Synesthesia is not regarded as a neurological disease, because as a rule it does not seriously impact people’s everyday lives and is therefore also not described in neurological classification systems (ICD-10 or DSM-IV). Furthermore, there does not appear to be a connection between synesthesia and psychiatric illnesses, with the exception of the fact that synesthesia may be triggered by epilepsy.

There is a good deal of evidence that the occurrence of synesthesia is substantially influenced by early childhood experiences. Witthoft and colleagues discovered, for example, that in the case of one female synesthete there was a 100% agreement between the colors she associated with individual letters, and the colors of magnetic letters her parents had used to decorate the refrigerator in her childhood (Witthoft et al. 2006). However, most synesthetes report that their colors have been there since they began to think and provide no clues with respect to concrete situations to which the associations could be traced back.

8 Synesthesia as a Perceptual Phenomenon

It has still not been sufficiently explained what gives rise to synesthetic perceptions. By means of psychophysical experiments, it has at least been proven that synesthesia is a perceptual phenomenon, as synesthetic colors can generate certain perceptual effects. If one, for example, arranges twos in a triangle among fives, a color-grapheme synesthete immediately recognizes the triangle, because it stands out in terms of color (pop-out effect), whereas non-synesthetes only recognize a tangle of digits (see fig. 1). It has not yet been conclusively clarified whether the geometric forms actually pop out or whether synesthetes are more competent in solving a task like this. If one has synesthetes search for a digit between other digits (e.g., a two among fives), the time they require to find it depends on the total number of digits presented (Edquist at al. 2006). This indicates that the color of the number does not pop out, but that synesthetes like non-synesthetes have to visually sift through all the digits before they can identify the ones they are searching for.

Also, a synesthetic Stroop effect can be provoked when synesthetes are confronted with words in color (Bergfeld-Mills et al. 1999). Due to the conflict between the actual color of the words and the color of the synesthetic reaction, they require more time to select and name the color that is being shown. Thus one can draw the conclusion that the synesthetic perception of color occurs automatically and involuntarily; in other words, it cannot be suppressed.

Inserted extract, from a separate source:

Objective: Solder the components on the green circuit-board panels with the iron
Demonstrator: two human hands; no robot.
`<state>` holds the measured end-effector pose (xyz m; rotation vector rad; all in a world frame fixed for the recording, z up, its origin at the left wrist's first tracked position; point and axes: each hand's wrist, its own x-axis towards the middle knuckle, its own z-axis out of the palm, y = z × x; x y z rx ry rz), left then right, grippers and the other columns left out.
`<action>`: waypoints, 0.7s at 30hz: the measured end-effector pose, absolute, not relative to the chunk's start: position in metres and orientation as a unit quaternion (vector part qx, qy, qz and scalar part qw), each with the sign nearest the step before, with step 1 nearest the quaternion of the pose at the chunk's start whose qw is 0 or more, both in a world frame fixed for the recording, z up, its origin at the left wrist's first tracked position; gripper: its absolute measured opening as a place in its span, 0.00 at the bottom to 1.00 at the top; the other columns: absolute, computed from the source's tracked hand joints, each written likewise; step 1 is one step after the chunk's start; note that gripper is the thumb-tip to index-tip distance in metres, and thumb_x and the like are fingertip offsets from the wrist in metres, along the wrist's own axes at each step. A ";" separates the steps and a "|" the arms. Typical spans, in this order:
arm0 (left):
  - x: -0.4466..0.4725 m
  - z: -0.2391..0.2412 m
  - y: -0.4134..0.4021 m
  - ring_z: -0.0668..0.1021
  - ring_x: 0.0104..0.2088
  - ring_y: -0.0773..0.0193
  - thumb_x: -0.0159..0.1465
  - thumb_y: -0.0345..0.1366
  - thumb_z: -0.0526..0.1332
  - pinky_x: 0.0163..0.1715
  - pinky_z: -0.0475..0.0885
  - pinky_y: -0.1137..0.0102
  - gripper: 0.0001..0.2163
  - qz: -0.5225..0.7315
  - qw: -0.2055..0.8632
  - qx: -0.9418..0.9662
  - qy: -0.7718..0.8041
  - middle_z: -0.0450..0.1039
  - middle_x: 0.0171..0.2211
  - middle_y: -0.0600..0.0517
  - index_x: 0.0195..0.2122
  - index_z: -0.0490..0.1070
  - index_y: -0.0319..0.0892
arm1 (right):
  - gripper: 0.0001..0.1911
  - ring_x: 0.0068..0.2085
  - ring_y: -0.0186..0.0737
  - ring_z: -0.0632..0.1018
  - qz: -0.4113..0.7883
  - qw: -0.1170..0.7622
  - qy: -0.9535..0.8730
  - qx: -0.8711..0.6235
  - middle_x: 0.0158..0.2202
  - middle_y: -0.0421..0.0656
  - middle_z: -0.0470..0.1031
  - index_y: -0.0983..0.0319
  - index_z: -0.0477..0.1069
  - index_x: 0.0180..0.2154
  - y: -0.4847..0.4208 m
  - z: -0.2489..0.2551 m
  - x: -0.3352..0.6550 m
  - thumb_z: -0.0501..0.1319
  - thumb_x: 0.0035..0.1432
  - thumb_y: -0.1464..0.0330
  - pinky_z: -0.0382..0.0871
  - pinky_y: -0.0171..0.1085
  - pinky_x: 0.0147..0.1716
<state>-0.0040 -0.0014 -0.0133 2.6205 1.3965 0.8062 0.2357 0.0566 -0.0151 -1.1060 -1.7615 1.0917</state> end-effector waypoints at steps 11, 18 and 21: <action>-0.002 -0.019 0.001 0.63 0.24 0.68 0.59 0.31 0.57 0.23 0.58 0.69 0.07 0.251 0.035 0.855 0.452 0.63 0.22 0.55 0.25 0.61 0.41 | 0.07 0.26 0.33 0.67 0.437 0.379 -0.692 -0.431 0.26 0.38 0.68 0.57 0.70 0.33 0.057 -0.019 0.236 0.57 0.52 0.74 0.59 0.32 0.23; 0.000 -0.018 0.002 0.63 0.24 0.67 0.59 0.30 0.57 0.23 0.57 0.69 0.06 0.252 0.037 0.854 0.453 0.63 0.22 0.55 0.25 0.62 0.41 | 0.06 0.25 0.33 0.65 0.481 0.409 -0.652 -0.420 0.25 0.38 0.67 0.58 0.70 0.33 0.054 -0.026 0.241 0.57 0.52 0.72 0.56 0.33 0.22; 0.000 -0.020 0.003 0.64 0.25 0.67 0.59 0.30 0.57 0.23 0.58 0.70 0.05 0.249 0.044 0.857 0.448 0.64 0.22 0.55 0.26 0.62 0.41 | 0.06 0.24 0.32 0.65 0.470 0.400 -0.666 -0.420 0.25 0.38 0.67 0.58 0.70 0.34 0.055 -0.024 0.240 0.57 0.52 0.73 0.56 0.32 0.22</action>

However, Mattingley was able to demonstrate that a presentation of colors in such quick succession (28 or 56 milliseconds) that they become imperceptible (priming) does not elicit color photisms (Mattingley et al. 2006). This indicates that conscious perception is necessary for the synesthetic generation of colors.

Whether or not synesthetic perception requires visual attention is still disputed.

By distracting synesthetes with difficult tasks, Mattingley was able to prove that attention modifies synesthetic perception. Ramachandran, on the other hand, established that the generation of color is also possible without visual attention. He used the so-called crowding task, in which numbers surrounded by other numbers appear in the peripheral field of vision and have to be named by the test persons. Because of their restricted resources of attention in the peripheral field of vision, non-synesthetes were not in a position to identify the number in the center, whereas synesthetes were able to recognize the numbers through their synesthetic color, although the number was identified unconsciously, without visual attention (Ramachandran and Hubbard 2003). It was furthermore ascertained that color perception is context-dependent. In the presence of other letters, for example, the symbol I is the same color as the letter I, whereas in the presence of other numbers it has the color of the number 1.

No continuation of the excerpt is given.